**Exercise**
Of all the entries below, retype only the lines from the one with "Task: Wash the" through the one with "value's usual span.", exactly as they appear.

**Supplied entries**
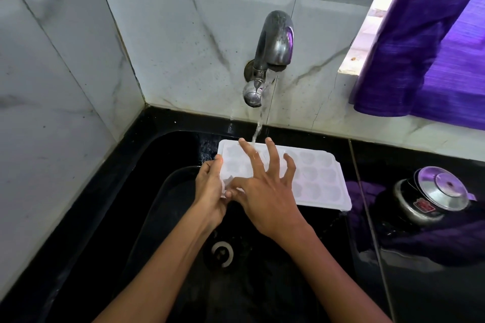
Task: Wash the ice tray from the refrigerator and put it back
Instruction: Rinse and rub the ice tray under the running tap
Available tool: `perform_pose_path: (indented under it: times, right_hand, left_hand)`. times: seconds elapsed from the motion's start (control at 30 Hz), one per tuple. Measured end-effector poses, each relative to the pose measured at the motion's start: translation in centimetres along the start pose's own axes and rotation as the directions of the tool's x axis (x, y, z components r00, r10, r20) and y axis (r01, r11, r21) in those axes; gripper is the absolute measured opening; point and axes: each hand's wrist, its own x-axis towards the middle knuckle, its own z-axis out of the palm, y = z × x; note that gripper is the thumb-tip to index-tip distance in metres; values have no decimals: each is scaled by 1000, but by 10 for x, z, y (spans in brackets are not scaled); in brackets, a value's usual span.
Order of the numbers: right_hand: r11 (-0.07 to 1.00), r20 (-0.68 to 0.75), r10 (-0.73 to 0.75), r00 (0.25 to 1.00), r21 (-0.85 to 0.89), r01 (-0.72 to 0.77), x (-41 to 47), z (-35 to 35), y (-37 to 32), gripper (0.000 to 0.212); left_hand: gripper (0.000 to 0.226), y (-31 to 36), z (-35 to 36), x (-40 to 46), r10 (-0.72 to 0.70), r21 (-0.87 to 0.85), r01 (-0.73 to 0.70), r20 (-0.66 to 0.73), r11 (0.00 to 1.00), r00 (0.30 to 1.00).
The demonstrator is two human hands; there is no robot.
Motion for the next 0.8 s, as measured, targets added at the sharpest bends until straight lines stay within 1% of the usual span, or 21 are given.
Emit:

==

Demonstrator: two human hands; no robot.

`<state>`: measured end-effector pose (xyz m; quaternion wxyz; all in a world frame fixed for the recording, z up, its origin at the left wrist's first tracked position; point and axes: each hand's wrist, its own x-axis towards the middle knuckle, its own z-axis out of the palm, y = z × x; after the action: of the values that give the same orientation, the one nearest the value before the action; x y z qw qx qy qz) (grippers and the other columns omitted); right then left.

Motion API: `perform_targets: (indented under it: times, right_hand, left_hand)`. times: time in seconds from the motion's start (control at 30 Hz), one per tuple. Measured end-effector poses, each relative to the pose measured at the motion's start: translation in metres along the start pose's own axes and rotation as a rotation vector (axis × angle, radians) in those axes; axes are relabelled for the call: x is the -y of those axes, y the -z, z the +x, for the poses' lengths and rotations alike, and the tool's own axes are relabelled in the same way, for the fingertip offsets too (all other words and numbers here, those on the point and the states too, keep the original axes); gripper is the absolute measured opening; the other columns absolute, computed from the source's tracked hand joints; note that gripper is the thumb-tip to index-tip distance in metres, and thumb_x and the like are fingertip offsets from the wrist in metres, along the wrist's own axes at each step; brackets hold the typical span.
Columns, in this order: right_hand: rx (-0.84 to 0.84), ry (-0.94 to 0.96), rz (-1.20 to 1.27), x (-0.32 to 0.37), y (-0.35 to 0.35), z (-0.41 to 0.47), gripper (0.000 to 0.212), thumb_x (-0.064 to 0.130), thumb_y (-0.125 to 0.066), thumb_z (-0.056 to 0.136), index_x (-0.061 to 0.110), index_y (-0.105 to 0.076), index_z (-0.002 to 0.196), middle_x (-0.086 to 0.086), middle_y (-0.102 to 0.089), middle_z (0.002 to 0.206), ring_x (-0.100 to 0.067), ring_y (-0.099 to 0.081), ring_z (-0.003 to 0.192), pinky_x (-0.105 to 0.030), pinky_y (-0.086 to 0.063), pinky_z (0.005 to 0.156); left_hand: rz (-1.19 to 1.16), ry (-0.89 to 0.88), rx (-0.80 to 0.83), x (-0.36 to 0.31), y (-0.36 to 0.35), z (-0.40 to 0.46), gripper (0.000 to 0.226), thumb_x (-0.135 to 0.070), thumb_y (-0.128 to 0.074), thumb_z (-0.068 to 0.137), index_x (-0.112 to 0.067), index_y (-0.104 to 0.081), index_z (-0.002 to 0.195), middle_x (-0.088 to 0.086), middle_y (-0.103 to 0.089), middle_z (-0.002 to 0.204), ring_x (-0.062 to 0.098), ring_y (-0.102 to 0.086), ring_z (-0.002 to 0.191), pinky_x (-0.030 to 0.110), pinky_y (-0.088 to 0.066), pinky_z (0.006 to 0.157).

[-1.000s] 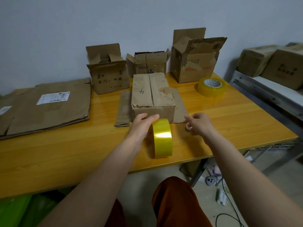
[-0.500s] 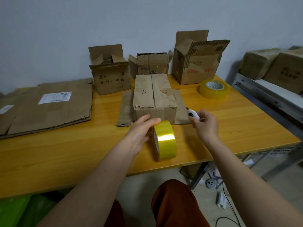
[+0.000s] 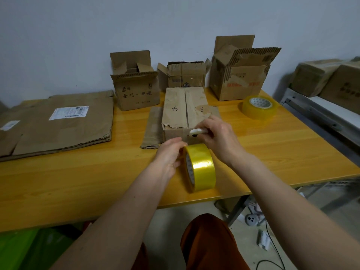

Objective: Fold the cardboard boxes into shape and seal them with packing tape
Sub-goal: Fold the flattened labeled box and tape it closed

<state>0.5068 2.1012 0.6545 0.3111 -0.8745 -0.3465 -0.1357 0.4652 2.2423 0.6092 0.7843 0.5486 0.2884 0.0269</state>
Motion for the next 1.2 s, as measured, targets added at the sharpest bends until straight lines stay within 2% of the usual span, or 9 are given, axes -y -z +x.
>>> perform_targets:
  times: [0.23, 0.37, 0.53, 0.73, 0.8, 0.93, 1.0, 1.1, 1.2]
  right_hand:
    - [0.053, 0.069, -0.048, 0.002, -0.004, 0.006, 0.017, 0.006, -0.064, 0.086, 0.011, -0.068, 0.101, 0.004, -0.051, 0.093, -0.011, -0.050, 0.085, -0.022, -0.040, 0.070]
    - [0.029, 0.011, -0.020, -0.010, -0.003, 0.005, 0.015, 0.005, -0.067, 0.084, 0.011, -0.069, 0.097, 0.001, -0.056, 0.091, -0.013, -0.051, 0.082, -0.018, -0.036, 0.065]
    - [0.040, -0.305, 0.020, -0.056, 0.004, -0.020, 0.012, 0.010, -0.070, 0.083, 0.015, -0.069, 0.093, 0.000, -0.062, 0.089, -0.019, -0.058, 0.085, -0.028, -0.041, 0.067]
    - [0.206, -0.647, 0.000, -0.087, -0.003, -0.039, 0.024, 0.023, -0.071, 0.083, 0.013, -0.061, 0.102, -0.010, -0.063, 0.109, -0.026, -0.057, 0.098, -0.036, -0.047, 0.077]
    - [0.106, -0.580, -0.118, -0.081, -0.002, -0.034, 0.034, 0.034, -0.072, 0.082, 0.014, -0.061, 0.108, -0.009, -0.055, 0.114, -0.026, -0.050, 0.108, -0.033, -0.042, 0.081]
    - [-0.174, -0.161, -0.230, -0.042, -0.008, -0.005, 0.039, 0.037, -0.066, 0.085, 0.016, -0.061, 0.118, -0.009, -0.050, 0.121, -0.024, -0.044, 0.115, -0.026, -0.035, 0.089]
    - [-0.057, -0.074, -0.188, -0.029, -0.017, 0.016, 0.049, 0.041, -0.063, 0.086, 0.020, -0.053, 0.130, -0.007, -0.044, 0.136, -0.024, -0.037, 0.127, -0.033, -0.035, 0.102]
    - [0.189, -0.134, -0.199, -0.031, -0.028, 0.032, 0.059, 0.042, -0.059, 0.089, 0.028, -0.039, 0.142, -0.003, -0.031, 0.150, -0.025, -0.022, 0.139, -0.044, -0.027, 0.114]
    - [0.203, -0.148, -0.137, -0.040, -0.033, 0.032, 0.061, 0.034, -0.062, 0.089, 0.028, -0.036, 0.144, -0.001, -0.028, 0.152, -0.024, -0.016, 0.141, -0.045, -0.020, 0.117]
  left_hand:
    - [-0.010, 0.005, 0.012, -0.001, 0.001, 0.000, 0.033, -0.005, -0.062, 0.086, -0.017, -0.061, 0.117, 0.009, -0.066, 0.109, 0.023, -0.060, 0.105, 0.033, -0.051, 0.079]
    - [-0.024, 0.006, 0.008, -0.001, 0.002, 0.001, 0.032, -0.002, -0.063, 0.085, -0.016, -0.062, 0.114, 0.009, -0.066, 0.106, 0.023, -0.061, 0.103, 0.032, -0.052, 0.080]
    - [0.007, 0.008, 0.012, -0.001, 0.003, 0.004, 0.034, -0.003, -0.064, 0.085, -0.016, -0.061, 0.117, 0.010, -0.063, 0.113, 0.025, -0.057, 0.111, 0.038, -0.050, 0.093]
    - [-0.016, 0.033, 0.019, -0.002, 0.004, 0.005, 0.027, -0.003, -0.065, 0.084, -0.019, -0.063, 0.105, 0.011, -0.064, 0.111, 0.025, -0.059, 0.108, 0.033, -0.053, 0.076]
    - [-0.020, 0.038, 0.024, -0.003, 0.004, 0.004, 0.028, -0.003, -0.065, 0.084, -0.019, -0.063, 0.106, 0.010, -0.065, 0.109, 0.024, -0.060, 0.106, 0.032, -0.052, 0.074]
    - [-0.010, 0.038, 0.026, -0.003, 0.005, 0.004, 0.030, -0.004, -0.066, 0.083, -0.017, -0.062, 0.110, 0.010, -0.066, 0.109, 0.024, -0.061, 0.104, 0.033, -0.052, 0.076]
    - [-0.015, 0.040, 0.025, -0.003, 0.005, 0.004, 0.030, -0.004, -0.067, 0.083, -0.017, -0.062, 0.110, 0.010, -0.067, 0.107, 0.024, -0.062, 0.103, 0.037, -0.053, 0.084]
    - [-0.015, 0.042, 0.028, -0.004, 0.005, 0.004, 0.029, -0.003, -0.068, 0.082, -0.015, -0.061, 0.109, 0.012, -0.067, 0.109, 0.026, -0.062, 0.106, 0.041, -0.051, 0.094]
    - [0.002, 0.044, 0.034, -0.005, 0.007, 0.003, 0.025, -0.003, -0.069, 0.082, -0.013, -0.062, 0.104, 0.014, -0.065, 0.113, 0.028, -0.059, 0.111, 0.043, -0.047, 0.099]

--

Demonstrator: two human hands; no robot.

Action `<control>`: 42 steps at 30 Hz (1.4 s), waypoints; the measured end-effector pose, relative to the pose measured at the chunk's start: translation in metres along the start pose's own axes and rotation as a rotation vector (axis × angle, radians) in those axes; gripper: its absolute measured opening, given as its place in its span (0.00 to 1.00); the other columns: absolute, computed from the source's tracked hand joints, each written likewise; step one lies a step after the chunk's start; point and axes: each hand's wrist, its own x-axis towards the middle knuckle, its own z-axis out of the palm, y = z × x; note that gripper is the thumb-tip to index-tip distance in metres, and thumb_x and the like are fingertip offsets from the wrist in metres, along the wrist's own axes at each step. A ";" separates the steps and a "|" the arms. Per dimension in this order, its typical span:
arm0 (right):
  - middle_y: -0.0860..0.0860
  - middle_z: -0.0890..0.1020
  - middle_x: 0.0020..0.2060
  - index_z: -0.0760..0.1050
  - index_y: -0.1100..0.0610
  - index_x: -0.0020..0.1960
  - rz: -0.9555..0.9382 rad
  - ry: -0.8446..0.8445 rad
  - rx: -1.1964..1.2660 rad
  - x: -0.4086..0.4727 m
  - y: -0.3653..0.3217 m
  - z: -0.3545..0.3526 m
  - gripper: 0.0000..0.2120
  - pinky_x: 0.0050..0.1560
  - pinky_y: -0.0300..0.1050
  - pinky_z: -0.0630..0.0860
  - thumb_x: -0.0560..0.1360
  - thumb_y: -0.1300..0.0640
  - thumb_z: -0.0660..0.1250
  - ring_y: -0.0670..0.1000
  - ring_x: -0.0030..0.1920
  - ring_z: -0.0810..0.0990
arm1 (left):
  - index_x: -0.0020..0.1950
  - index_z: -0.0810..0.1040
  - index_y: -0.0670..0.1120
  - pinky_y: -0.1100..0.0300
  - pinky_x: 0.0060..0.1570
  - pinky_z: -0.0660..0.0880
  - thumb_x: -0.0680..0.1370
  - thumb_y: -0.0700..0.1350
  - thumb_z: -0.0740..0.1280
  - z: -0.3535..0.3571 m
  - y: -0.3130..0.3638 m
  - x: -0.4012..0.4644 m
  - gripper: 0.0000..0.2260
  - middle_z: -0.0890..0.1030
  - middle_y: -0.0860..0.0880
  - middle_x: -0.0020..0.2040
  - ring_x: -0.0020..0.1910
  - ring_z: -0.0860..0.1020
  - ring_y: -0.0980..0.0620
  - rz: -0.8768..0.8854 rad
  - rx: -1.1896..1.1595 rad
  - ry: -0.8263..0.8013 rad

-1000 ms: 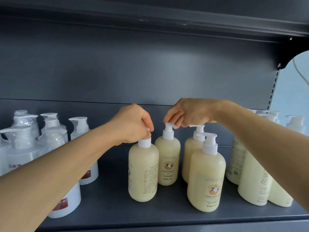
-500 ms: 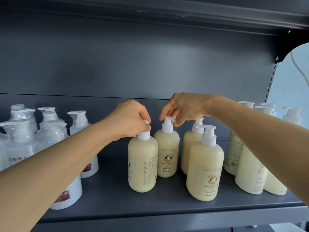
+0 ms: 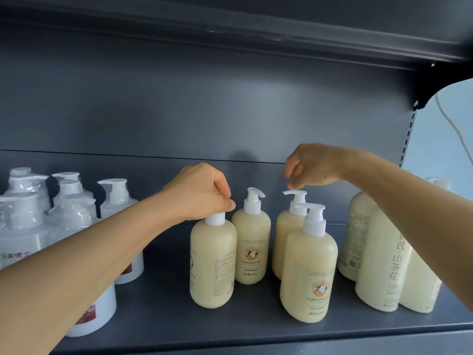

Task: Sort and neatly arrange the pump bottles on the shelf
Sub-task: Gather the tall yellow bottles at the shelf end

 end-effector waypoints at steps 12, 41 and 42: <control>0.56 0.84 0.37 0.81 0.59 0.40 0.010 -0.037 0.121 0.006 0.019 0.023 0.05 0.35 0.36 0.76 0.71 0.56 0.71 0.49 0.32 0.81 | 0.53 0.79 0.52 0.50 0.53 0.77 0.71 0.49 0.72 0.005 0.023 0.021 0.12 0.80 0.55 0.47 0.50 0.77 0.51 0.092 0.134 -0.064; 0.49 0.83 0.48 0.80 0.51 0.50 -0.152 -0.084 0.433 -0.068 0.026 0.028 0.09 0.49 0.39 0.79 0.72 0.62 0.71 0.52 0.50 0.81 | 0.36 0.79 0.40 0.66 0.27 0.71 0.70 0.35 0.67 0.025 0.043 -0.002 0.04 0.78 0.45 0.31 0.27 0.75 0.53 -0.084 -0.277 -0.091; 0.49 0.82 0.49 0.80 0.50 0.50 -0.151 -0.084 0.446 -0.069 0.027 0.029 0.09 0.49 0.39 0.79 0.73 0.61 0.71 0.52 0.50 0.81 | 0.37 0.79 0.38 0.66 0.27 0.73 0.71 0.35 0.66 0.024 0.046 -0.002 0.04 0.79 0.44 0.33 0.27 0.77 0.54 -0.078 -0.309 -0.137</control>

**Completed exercise**
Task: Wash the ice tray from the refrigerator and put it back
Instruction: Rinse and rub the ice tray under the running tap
Available tool: `perform_pose_path: (indented under it: times, right_hand, left_hand)`. times: seconds elapsed from the motion's start (control at 30 Hz), one per tuple. Measured end-effector poses, each relative to the pose measured at the motion's start: translation in centimetres along the start pose's own axes and rotation as the directions of the tool's x axis (x, y, z components r00, r10, r20) and y axis (r01, r11, r21) in those axes; gripper is the absolute measured opening; point and axes: each hand's wrist, its own x-axis towards the middle knuckle, its own z-axis out of the palm, y = z × x; note that gripper is the thumb-tip to index-tip distance in metres; values have no decimals: each is scaled by 1000, but by 10 for x, z, y (spans in brackets are not scaled); in brackets, a value's usual span.

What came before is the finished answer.